I'll need to have a play with UFO HD and see how it behaves. It's got potential so roll on the Perseids when it starts to get dark again :-)
Yep, the hefty license fee is a bit of a deterrant but those 30 minutes soon evaporate. This might be indicating other driver problems or just a slow drive, I don't know, but it takes a good minute to go from a standing start to detecting. If it's timing from the off then time is disappearing, also it takes ~15 seconds to go from recording back to detecting, again more time when the clock is running. I'm probably close to the limit already in just an hour of basic tests. The other issue is that even ~ 12 - 15 fps the playback seems to be fixed at 25fps so the playback looks seriously speeded up. There may be settings for this but I haven't got that far yet! Under the "set" button the qhy camera controls for gain and exposure appear and can be adjusted so if it produces a comparable star field to the 910 then I will be very impressed but we'll see....

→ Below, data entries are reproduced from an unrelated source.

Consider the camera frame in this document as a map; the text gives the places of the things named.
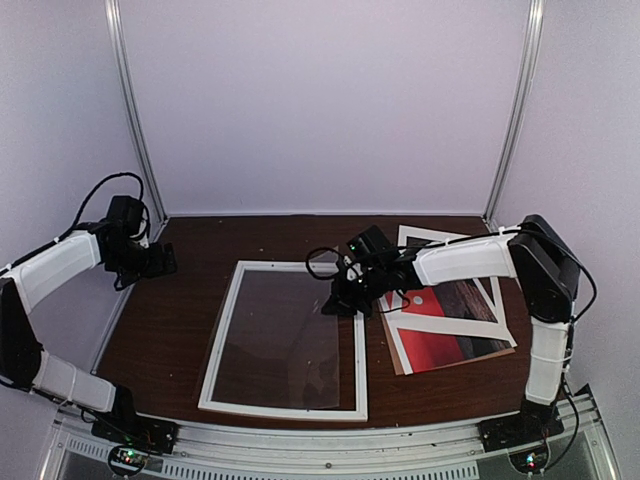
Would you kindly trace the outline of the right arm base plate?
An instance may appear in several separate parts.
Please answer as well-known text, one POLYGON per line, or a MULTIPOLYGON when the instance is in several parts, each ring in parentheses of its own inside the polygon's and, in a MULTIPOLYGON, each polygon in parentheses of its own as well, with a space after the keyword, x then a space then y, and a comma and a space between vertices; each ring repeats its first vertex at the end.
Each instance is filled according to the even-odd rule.
POLYGON ((478 430, 484 451, 494 452, 543 441, 563 433, 564 425, 556 400, 542 405, 523 399, 518 412, 483 420, 478 430))

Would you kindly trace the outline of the white mat board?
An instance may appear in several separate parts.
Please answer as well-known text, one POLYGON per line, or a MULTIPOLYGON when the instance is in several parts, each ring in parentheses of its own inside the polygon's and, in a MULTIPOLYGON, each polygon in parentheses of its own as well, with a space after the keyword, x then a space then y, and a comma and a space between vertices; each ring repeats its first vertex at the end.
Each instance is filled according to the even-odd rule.
POLYGON ((516 341, 509 332, 496 277, 472 278, 384 295, 379 307, 388 325, 398 330, 516 341))

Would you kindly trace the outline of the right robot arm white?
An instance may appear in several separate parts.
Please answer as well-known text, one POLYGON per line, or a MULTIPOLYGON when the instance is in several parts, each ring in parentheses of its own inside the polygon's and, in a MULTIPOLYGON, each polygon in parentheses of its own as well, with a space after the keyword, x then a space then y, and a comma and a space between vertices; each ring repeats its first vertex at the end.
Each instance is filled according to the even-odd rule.
POLYGON ((370 316, 389 292, 408 292, 472 278, 518 281, 533 328, 529 377, 524 398, 531 403, 513 419, 519 440, 535 440, 551 424, 551 405, 569 363, 575 301, 585 270, 540 215, 498 232, 396 246, 372 226, 352 238, 348 253, 329 276, 325 315, 370 316))

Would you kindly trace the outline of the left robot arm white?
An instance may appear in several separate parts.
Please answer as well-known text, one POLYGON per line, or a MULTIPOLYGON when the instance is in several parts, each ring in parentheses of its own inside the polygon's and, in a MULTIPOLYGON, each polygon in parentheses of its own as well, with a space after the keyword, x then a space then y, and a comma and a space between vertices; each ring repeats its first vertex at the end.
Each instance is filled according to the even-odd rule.
POLYGON ((144 433, 138 415, 117 405, 125 389, 95 376, 45 348, 31 323, 49 298, 102 267, 126 289, 143 279, 177 271, 170 243, 134 239, 122 228, 103 222, 58 238, 31 258, 11 264, 1 274, 1 379, 21 391, 37 391, 65 403, 106 413, 106 429, 123 444, 144 433))

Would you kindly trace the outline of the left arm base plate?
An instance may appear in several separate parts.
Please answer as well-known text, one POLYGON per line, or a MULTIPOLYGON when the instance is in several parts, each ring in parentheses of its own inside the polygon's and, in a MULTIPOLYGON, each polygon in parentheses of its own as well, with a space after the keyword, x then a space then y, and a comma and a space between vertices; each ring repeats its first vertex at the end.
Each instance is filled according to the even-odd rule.
POLYGON ((178 433, 175 422, 141 416, 135 411, 97 412, 86 407, 80 411, 95 437, 152 454, 169 455, 174 451, 178 433))

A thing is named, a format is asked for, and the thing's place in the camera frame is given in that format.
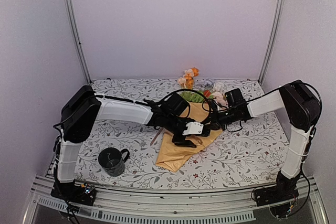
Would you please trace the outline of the yellow wrapping paper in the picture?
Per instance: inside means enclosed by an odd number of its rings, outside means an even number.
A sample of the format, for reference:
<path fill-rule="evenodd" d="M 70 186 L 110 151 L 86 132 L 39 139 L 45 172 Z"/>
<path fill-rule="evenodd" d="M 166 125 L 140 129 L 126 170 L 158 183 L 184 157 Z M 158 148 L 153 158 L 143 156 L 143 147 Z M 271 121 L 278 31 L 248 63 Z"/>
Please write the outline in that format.
<path fill-rule="evenodd" d="M 172 142 L 173 134 L 167 130 L 163 133 L 161 147 L 156 160 L 156 166 L 167 169 L 171 172 L 177 172 L 190 157 L 197 154 L 209 145 L 211 145 L 223 132 L 222 129 L 211 130 L 208 137 L 190 136 L 187 140 L 191 140 L 196 144 L 196 148 L 179 147 Z"/>

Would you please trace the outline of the orange wrapping paper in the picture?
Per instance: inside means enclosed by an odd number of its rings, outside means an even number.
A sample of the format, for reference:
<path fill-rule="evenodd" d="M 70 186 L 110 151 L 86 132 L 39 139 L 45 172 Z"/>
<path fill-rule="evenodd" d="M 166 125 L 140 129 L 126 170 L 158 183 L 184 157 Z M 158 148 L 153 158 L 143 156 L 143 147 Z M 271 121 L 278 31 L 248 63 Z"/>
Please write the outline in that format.
<path fill-rule="evenodd" d="M 210 90 L 204 90 L 204 91 L 203 91 L 203 95 L 204 95 L 206 98 L 210 97 L 211 94 L 212 94 L 212 93 L 211 93 Z"/>

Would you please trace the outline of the orange fake flower stem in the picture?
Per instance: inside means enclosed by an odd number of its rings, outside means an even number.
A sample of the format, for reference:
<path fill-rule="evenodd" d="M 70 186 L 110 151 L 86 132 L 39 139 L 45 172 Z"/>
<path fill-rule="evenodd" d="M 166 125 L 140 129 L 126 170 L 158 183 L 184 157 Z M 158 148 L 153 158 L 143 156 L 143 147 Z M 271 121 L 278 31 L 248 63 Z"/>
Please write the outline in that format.
<path fill-rule="evenodd" d="M 195 67 L 189 68 L 184 71 L 184 78 L 186 80 L 186 88 L 187 89 L 193 89 L 194 86 L 194 78 L 199 75 L 199 70 Z"/>

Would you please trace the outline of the pink rose fake stem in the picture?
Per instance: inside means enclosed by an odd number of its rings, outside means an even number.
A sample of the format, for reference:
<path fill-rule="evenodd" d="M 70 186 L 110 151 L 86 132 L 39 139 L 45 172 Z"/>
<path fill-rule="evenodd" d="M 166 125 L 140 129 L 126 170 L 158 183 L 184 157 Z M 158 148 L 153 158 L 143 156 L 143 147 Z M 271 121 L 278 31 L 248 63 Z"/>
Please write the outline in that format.
<path fill-rule="evenodd" d="M 220 106 L 227 106 L 227 101 L 224 96 L 224 84 L 222 82 L 217 82 L 212 88 L 212 96 L 215 102 Z"/>

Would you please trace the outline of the cream rose fake stem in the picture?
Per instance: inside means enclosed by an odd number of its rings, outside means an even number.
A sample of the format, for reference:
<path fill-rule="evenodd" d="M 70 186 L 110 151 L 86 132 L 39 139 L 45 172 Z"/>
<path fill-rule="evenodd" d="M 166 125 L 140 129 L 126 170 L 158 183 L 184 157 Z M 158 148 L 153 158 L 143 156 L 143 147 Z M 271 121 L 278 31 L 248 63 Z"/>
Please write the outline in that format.
<path fill-rule="evenodd" d="M 189 68 L 184 71 L 182 77 L 180 77 L 177 82 L 182 89 L 193 89 L 194 78 L 198 76 L 197 68 Z"/>

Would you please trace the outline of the tan raffia ribbon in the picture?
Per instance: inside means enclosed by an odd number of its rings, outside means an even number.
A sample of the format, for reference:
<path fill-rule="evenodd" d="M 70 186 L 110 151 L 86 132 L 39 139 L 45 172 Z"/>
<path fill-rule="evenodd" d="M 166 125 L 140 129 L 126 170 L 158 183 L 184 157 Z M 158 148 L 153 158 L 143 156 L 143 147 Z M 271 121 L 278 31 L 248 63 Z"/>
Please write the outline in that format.
<path fill-rule="evenodd" d="M 150 142 L 150 146 L 152 146 L 156 142 L 156 140 L 158 139 L 158 137 L 161 135 L 162 131 L 163 131 L 163 128 L 161 128 L 161 129 L 159 129 L 157 131 L 156 135 L 154 136 L 154 138 Z"/>

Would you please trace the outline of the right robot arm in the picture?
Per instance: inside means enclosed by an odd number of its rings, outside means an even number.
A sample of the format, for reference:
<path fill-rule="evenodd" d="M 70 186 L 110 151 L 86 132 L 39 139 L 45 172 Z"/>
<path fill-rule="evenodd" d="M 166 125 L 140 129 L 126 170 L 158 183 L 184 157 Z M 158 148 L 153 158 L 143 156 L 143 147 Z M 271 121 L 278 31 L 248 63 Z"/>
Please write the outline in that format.
<path fill-rule="evenodd" d="M 239 89 L 235 89 L 229 93 L 228 101 L 226 110 L 210 109 L 203 121 L 205 128 L 221 128 L 275 113 L 289 141 L 280 176 L 285 180 L 297 177 L 322 114 L 322 99 L 318 91 L 306 82 L 295 80 L 248 101 Z"/>

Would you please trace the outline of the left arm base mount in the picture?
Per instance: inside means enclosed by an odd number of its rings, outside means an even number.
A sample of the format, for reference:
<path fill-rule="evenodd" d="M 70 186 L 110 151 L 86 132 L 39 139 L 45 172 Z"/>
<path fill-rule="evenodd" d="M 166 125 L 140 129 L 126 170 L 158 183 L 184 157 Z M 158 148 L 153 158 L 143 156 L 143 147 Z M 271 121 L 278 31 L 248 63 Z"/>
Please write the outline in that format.
<path fill-rule="evenodd" d="M 72 202 L 86 206 L 93 206 L 97 190 L 87 183 L 76 185 L 75 182 L 60 183 L 54 182 L 50 195 L 62 199 L 64 202 Z"/>

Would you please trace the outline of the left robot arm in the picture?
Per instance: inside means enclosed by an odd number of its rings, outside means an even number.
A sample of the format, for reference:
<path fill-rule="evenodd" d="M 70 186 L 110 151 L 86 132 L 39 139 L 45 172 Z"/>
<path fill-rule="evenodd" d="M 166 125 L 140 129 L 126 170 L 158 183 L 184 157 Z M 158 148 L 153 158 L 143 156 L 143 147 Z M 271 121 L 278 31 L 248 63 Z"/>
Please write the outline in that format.
<path fill-rule="evenodd" d="M 191 105 L 177 92 L 168 94 L 160 101 L 143 101 L 118 98 L 96 93 L 90 86 L 81 87 L 61 110 L 61 120 L 53 125 L 59 132 L 60 143 L 56 162 L 57 190 L 67 200 L 78 195 L 73 185 L 75 167 L 80 148 L 95 124 L 99 122 L 127 122 L 154 128 L 164 128 L 173 134 L 177 146 L 195 147 L 187 136 L 199 134 L 203 124 L 182 116 Z"/>

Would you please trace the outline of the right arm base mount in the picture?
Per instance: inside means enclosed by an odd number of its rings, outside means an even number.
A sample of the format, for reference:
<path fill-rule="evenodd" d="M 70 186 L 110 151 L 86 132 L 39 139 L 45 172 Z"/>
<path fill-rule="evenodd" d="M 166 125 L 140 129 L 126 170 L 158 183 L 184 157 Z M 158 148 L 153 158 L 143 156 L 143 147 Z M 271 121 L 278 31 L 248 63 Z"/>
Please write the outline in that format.
<path fill-rule="evenodd" d="M 270 212 L 277 219 L 287 219 L 297 214 L 306 205 L 310 196 L 311 184 L 303 172 L 300 172 L 297 177 L 290 180 L 282 177 L 280 173 L 278 175 L 280 177 L 277 178 L 275 186 L 254 188 L 250 197 L 258 207 L 286 201 L 283 205 L 271 207 Z M 299 192 L 297 182 L 301 177 L 307 182 L 308 192 L 303 203 L 298 206 Z"/>

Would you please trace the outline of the blue fake flower stem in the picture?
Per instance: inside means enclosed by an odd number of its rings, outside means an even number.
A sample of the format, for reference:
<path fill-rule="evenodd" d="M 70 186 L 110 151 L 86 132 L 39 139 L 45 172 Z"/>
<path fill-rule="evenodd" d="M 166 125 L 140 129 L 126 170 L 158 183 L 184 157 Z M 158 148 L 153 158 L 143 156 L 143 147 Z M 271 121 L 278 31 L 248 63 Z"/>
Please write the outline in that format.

With a clean installation (XP SP3) on an old dell 780 (3Gnz, dual core) I can get 15fps to run normally (-ish) with UFO HD. (Must be close to chop off!) It does seem to have a need for particular operations to be done in a particular order though, not quite turn-key like the PAL video systems. By way of an experiment I stuck the trusty 12mm f1.2 onto the qhy5. attached the 830g/mm grating and used a compact flourescent lamp as the source.
This is the result.
It's a bit chunky due to using a 25mm mirror to reflect the light into the camera so it's a very wide source. The effective resolution is therefore very low in this example. However the dispersion measured across the length of wavelength span is down to 0.6nm/pix. This is where it starts to get a bit more interesting.
By way of a comparison this is a picture I dragged off of the the net.
Good to see the laws of physics in action, the spectra are more or less identical, mercury is mercury anywhere!